29 Secondly, there is nothing to prevent a provision formulated in fairly general or abstract terms from excluding cases in which the agreed rent is lower than the amount normally necessary to amortize building costs but is in accordance with normal market rent.
30 As regards the argument put forward by the German Government that the measure in question is legitimate because it is also aimed at simplifying the procedure for charging tax, corresponding to the first alternative provided for in Article 27(1) of the Sixth Directive, it must be noted that authorization for the derogating measure was requested in respect of the second alternative, namely in order to prevent tax evasion or avoidance. The authorization cannot therefore extend beyond that purpose.

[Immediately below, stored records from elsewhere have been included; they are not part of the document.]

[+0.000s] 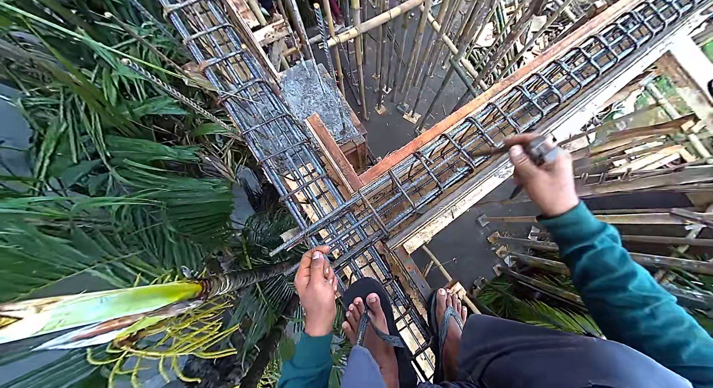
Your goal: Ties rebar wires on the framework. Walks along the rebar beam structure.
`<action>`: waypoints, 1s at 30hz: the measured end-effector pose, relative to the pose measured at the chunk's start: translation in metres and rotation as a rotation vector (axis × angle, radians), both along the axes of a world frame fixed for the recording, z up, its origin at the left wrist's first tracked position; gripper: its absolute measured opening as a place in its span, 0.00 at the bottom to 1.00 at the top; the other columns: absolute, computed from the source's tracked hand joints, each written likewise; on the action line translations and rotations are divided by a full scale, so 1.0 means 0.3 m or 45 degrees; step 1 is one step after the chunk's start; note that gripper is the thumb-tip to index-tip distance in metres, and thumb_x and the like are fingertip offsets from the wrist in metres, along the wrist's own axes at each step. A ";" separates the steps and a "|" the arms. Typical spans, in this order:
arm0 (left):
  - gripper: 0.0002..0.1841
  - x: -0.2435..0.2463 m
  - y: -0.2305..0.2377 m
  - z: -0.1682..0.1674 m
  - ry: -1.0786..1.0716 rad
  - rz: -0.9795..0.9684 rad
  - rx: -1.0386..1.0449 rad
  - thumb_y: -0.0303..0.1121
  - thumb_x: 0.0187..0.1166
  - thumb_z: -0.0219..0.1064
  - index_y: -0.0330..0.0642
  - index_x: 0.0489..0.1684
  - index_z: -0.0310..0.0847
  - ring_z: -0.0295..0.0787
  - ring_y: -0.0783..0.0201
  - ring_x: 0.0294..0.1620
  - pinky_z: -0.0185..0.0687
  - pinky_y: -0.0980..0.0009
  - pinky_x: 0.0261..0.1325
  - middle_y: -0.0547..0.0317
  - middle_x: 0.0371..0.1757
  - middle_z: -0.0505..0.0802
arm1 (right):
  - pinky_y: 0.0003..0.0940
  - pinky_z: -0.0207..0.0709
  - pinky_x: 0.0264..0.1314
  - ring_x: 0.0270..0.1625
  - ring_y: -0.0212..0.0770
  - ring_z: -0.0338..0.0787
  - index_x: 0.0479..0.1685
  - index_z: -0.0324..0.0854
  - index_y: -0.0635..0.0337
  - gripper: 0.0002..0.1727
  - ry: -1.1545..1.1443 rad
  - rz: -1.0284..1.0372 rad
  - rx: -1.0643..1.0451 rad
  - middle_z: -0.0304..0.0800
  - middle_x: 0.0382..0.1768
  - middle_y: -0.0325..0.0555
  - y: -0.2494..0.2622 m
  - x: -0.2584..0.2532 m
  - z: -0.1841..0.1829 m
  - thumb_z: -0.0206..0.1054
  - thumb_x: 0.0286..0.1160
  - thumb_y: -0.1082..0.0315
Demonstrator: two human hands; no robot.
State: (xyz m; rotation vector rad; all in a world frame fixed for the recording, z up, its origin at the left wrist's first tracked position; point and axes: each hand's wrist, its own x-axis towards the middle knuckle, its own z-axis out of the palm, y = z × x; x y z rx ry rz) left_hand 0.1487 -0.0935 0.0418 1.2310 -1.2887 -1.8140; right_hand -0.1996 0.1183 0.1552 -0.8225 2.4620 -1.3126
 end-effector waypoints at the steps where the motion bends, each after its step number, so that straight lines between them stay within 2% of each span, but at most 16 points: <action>1: 0.17 0.005 0.002 0.003 -0.007 0.004 -0.010 0.28 0.93 0.40 0.38 0.51 0.80 0.61 0.79 0.07 0.61 0.83 0.09 0.74 0.13 0.70 | 0.33 0.80 0.34 0.29 0.30 0.83 0.62 0.85 0.62 0.16 0.040 -0.008 0.085 0.92 0.43 0.44 -0.001 -0.008 -0.044 0.62 0.86 0.61; 4: 0.17 0.031 0.004 0.003 -0.055 -0.016 -0.046 0.29 0.93 0.41 0.38 0.51 0.81 0.61 0.78 0.08 0.61 0.83 0.10 0.74 0.14 0.70 | 0.37 0.81 0.34 0.27 0.33 0.82 0.58 0.87 0.60 0.16 -0.009 -0.071 0.195 0.89 0.35 0.44 0.007 -0.046 -0.110 0.65 0.85 0.57; 7: 0.17 0.059 -0.003 0.000 -0.122 -0.021 -0.088 0.29 0.93 0.42 0.38 0.50 0.81 0.61 0.79 0.08 0.61 0.84 0.11 0.75 0.14 0.71 | 0.38 0.85 0.40 0.30 0.34 0.86 0.60 0.85 0.62 0.17 -0.174 -0.108 0.154 0.89 0.37 0.45 -0.015 -0.087 -0.106 0.64 0.86 0.59; 11: 0.17 0.054 -0.008 0.002 -0.155 -0.012 -0.090 0.29 0.93 0.42 0.38 0.50 0.81 0.62 0.78 0.08 0.62 0.84 0.10 0.75 0.14 0.71 | 0.38 0.89 0.41 0.31 0.35 0.89 0.60 0.83 0.62 0.17 -0.323 -0.106 0.050 0.88 0.37 0.44 -0.090 -0.128 -0.125 0.63 0.87 0.57; 14: 0.17 0.034 0.003 0.003 -0.145 -0.030 -0.095 0.29 0.93 0.43 0.38 0.51 0.81 0.62 0.78 0.08 0.61 0.84 0.11 0.74 0.15 0.70 | 0.46 0.88 0.45 0.36 0.40 0.90 0.57 0.86 0.60 0.18 -0.339 -0.046 0.187 0.89 0.40 0.48 -0.136 -0.173 -0.200 0.65 0.86 0.54; 17: 0.17 0.027 0.010 0.010 -0.137 -0.074 -0.121 0.29 0.93 0.43 0.38 0.50 0.81 0.62 0.79 0.09 0.61 0.84 0.11 0.75 0.15 0.70 | 0.59 0.81 0.53 0.43 0.48 0.90 0.54 0.89 0.58 0.19 -0.240 0.017 0.373 0.92 0.43 0.52 -0.167 -0.191 -0.284 0.67 0.84 0.51; 21: 0.16 0.032 0.026 0.008 -0.160 -0.089 -0.102 0.29 0.92 0.44 0.37 0.51 0.81 0.62 0.79 0.10 0.62 0.84 0.13 0.75 0.16 0.71 | 0.65 0.75 0.69 0.63 0.57 0.87 0.59 0.90 0.56 0.18 -0.209 0.086 0.499 0.89 0.59 0.58 -0.172 -0.196 -0.366 0.67 0.85 0.53; 23: 0.17 0.026 0.032 0.008 -0.176 -0.107 -0.089 0.30 0.93 0.43 0.38 0.51 0.81 0.62 0.79 0.10 0.61 0.84 0.13 0.75 0.16 0.70 | 0.68 0.72 0.72 0.69 0.63 0.84 0.65 0.87 0.57 0.22 -0.237 0.110 0.599 0.86 0.64 0.63 -0.164 -0.211 -0.390 0.68 0.84 0.51; 27: 0.17 -0.005 0.053 0.014 -0.176 -0.176 -0.064 0.31 0.93 0.43 0.39 0.51 0.82 0.60 0.78 0.11 0.59 0.83 0.14 0.74 0.17 0.70 | 0.68 0.73 0.69 0.63 0.63 0.87 0.72 0.82 0.57 0.25 -0.330 0.110 0.692 0.91 0.57 0.62 -0.136 -0.228 -0.399 0.67 0.85 0.50; 30: 0.17 -0.028 0.077 0.024 -0.150 -0.252 0.003 0.31 0.93 0.44 0.39 0.51 0.82 0.59 0.78 0.10 0.59 0.82 0.13 0.74 0.17 0.69 | 0.69 0.73 0.71 0.64 0.64 0.87 0.72 0.81 0.60 0.24 -0.300 0.107 0.712 0.89 0.61 0.65 -0.123 -0.199 -0.371 0.69 0.84 0.54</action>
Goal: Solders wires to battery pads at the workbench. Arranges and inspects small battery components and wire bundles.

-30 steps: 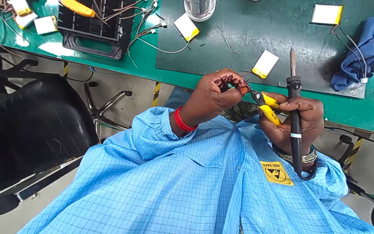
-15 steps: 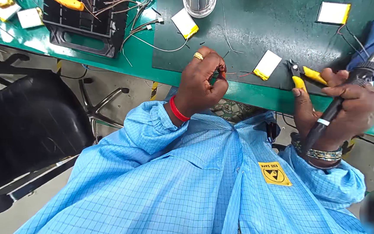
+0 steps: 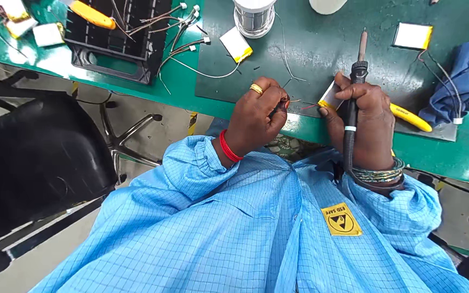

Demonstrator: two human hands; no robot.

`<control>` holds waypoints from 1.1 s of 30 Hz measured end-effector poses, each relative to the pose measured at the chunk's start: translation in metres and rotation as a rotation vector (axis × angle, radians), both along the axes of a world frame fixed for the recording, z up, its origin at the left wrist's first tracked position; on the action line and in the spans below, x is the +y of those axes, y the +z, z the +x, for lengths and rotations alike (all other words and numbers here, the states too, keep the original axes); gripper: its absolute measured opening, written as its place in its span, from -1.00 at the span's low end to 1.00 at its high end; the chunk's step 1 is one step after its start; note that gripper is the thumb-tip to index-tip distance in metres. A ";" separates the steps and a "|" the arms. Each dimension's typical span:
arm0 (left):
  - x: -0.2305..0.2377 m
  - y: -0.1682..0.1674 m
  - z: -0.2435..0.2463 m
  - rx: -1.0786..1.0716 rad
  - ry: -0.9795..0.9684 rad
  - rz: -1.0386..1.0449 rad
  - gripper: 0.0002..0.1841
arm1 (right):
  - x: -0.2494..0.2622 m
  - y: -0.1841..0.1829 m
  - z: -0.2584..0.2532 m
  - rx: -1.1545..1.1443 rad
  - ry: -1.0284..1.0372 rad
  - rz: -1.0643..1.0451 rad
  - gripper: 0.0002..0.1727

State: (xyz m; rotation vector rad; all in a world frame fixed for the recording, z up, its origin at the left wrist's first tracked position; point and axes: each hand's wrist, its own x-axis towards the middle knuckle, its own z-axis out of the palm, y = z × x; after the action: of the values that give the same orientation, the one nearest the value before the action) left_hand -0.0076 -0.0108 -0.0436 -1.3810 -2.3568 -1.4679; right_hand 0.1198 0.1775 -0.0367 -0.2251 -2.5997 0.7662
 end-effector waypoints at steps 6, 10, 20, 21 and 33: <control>-0.005 0.011 -0.014 -0.049 0.064 0.134 -0.90 | 0.009 -0.015 0.005 0.102 0.020 -0.041 -0.81; 0.007 0.032 -0.035 0.048 0.068 0.190 -0.89 | 0.006 -0.025 0.006 0.179 0.004 -0.100 -0.67; 0.086 0.044 -0.078 0.313 0.198 0.012 -0.87 | 0.004 -0.026 0.009 0.262 -0.045 -0.197 -0.72; 0.090 0.042 -0.079 0.337 0.224 0.000 -0.88 | 0.004 -0.026 0.009 0.266 -0.040 -0.203 -0.73; 0.102 0.034 -0.081 0.490 0.357 -0.071 -0.88 | 0.003 -0.024 0.009 0.255 -0.037 -0.192 -0.79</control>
State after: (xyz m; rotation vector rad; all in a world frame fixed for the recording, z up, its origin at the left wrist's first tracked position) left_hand -0.0889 0.0912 -0.0094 -1.0936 -2.1955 -0.8458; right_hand 0.1285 0.1805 -0.0605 -0.2160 -2.2793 0.9649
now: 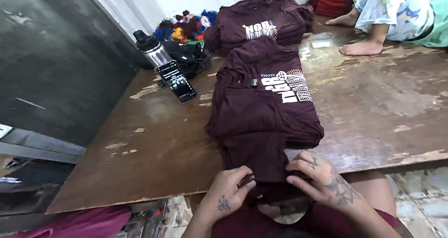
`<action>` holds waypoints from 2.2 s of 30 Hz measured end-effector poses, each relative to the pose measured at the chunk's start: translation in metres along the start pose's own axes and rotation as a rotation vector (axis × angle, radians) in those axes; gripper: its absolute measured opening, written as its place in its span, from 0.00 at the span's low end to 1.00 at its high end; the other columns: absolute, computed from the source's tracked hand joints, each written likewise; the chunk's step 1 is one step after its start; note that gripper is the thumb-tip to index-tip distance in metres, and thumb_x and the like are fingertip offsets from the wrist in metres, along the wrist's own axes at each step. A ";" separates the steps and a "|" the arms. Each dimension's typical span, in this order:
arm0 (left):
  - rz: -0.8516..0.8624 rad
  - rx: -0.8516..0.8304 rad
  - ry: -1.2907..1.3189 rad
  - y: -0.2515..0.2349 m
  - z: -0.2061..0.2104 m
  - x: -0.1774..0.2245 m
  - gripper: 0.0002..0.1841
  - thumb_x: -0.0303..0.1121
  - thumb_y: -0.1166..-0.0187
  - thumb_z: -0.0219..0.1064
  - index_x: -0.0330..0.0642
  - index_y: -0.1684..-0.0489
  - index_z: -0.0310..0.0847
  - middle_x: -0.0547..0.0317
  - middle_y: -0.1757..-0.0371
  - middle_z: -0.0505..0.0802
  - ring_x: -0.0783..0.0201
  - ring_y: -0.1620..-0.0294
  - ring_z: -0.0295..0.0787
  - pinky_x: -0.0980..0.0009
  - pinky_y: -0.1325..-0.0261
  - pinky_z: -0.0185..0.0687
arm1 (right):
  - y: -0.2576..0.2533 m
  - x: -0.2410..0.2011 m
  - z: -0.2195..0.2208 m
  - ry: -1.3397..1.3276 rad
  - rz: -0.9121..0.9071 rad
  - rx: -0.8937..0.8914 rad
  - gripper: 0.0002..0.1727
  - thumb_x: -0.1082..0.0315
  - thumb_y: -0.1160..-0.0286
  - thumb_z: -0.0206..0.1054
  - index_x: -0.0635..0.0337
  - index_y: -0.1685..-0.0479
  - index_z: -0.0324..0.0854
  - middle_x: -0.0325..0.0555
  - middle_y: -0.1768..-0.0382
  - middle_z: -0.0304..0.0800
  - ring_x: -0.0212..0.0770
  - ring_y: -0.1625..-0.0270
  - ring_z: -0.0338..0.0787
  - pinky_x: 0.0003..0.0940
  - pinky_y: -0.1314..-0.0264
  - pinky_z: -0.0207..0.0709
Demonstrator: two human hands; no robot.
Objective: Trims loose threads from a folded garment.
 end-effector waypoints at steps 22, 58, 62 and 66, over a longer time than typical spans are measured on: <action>-0.153 -0.025 0.425 -0.035 0.032 0.000 0.34 0.58 0.12 0.52 0.30 0.31 0.75 0.69 0.73 0.85 0.81 0.77 0.73 0.79 0.71 0.72 | 0.077 0.025 -0.014 -0.161 0.169 -0.068 0.15 0.61 0.14 0.59 0.60 0.63 0.88 0.45 0.68 0.91 0.31 0.63 0.90 0.22 0.56 0.82; 0.262 -0.040 -0.035 -0.025 0.044 0.049 0.16 0.30 0.19 0.60 0.38 0.42 0.91 0.49 0.56 0.95 0.55 0.57 0.94 0.63 0.54 0.89 | 0.051 0.005 -0.002 -0.368 0.050 0.091 0.16 0.60 0.06 0.50 0.60 0.61 0.74 0.50 0.64 0.84 0.42 0.53 0.89 0.37 0.28 0.76; 0.196 -0.047 0.010 -0.023 0.040 0.044 0.17 0.30 0.21 0.61 0.35 0.39 0.89 0.48 0.54 0.94 0.57 0.59 0.93 0.65 0.56 0.89 | 0.054 -0.004 -0.009 -0.344 0.034 0.031 0.17 0.58 0.06 0.50 0.60 0.61 0.74 0.48 0.63 0.82 0.37 0.53 0.88 0.26 0.45 0.83; -0.054 0.095 0.426 -0.027 0.025 0.019 0.22 0.37 0.16 0.62 0.26 0.33 0.79 0.54 0.48 0.91 0.75 0.55 0.87 0.78 0.52 0.85 | 0.058 -0.007 -0.008 -0.326 -0.013 -0.034 0.32 0.40 0.13 0.55 0.56 0.81 0.74 0.42 0.84 0.77 0.36 0.74 0.83 0.31 0.56 0.80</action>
Point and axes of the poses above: each hand's wrist, its own y-axis away from the middle knuckle, its own z-axis out of the palm, x = y × z, the point moved 9 cm from there along -y, towards the middle knuckle
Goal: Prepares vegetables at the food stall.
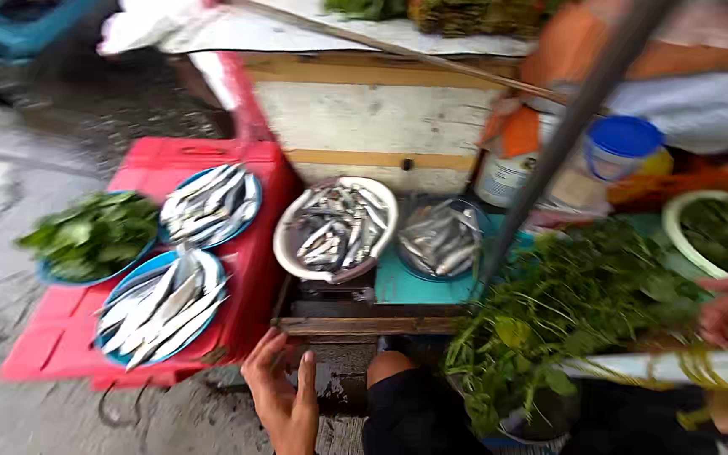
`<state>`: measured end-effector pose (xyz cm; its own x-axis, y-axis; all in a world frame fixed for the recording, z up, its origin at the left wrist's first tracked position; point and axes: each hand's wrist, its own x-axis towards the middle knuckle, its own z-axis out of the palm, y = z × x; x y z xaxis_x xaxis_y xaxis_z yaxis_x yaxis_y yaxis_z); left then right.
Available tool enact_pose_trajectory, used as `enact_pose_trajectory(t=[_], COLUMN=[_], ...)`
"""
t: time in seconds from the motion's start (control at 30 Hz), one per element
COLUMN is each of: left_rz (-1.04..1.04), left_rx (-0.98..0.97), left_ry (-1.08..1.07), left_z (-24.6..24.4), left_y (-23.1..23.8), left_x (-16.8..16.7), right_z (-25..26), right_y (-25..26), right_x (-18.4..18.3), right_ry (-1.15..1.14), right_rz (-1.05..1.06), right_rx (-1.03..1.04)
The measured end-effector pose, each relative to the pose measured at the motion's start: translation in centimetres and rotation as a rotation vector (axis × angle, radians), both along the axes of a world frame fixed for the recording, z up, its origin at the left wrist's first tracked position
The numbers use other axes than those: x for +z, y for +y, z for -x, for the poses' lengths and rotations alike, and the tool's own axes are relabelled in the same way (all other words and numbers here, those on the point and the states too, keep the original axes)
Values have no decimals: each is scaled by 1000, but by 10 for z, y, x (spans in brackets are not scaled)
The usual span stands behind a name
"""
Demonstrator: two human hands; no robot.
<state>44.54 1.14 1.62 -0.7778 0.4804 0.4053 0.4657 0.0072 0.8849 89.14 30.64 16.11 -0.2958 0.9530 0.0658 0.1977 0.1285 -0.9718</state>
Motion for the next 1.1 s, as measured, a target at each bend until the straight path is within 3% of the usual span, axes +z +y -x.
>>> enact_pose_trajectory(t=[0.2,0.4,0.53,0.73,0.93,1.1], left_rz=[-148,-123,-41,61,110,135], left_rx=[-288,-578,-709,-762,-736,-675], left_ry=[-230,-173,-39,-28,-23,-57], left_z=[-142,-208,-236,-262,-271,-271], left_y=[41,89,123,152,150,135], left_x=[2,27,33,40,34,28], right_z=[-24,-80,-118,-138,-114,-80], right_y=[3,3,5,16,85,143], right_x=[-6,-27,-54,-70,-82,-103], right_ry=[-102,-256,-355,-418,-588,-783], right_rz=[-170,-295,-294,-240,-382,-290], right_rx=[-105,-220,-256,-286,-157,102])
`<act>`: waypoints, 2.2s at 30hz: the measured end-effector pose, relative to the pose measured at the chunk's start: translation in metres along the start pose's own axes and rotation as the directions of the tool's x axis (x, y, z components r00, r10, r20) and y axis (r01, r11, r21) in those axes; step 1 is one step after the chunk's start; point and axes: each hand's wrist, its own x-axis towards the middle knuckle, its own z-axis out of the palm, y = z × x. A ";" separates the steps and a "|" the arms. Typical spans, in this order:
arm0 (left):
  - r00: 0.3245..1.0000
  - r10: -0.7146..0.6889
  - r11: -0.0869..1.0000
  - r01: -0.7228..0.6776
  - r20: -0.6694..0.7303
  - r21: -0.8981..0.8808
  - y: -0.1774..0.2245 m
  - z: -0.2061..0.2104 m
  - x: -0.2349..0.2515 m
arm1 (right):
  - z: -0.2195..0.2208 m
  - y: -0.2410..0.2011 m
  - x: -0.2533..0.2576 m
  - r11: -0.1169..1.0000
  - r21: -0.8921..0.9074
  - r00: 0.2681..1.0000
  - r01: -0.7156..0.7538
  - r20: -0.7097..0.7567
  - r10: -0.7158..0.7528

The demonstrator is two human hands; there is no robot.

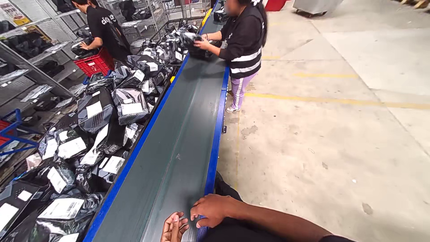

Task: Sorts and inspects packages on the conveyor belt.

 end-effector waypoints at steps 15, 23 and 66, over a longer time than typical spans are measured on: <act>1.000 0.001 1.000 -0.001 0.014 0.008 0.002 0.002 -0.001 | -0.001 0.000 0.000 1.000 0.001 1.000 0.006 0.002 -0.006; 1.000 -0.002 1.000 0.001 0.008 0.009 0.000 0.002 -0.001 | -0.001 0.002 -0.002 1.000 -0.006 1.000 0.012 0.006 -0.012; 1.000 0.010 1.000 -0.010 0.010 -0.006 -0.004 -0.003 0.000 | 0.001 0.002 0.003 1.000 -0.011 0.999 0.016 0.032 -0.016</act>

31 Consequently, the reply must be that an authorization by the Council to introduce a special measure for derogation from the Sixth Directive whereby, in order to prevent tax avoidance, in the case of supplies for consideration made between associated persons the cost to the taxable person within the meaning of Article 11(A)(1)(c) of the Sixth Directive is to be used as the minimum basis of assessment is not covered by Article 27 of the directive where the agreed consideration represents the market rate but is less than the minimum basis of assessment.
Second question
32 In view of the reply to the first question, there is no need to reply to the second.
Costs
33 The costs incurred by the German, French and Netherlands Governments and by the Commission of the European Communities, which have submitted observations to the Court, are not recoverable. Since these proceedings are, for the parties to the main action, a step in the proceedings pending before the national court, the decision on costs is a matter for that court.
On those grounds,
THE COURT
(Fifth Chamber),
in answer to the questions referred to it by the Bundesfinanzhof by order of 13 December 1995, hereby rules:
An authorization by the Council to introduce a special measure for derogation from the Sixth Council Directive (No 77/388/EEC of 17 May 1977 on the harmonization of the laws of the Member States relating to turnover taxes - Common system of value added tax: uniform basis of assessment) whereby, in order to prevent tax avoidance, in the case of supplies for consideration made between associated persons the cost to the taxable person within the meaning of Article 11(A)(1)(c) of the Sixth Directive is to be used as the minimum basis of assessment is not covered by Article 27 of the directive where the agreed consideration represents the market rate but is less than the minimum basis of assessment.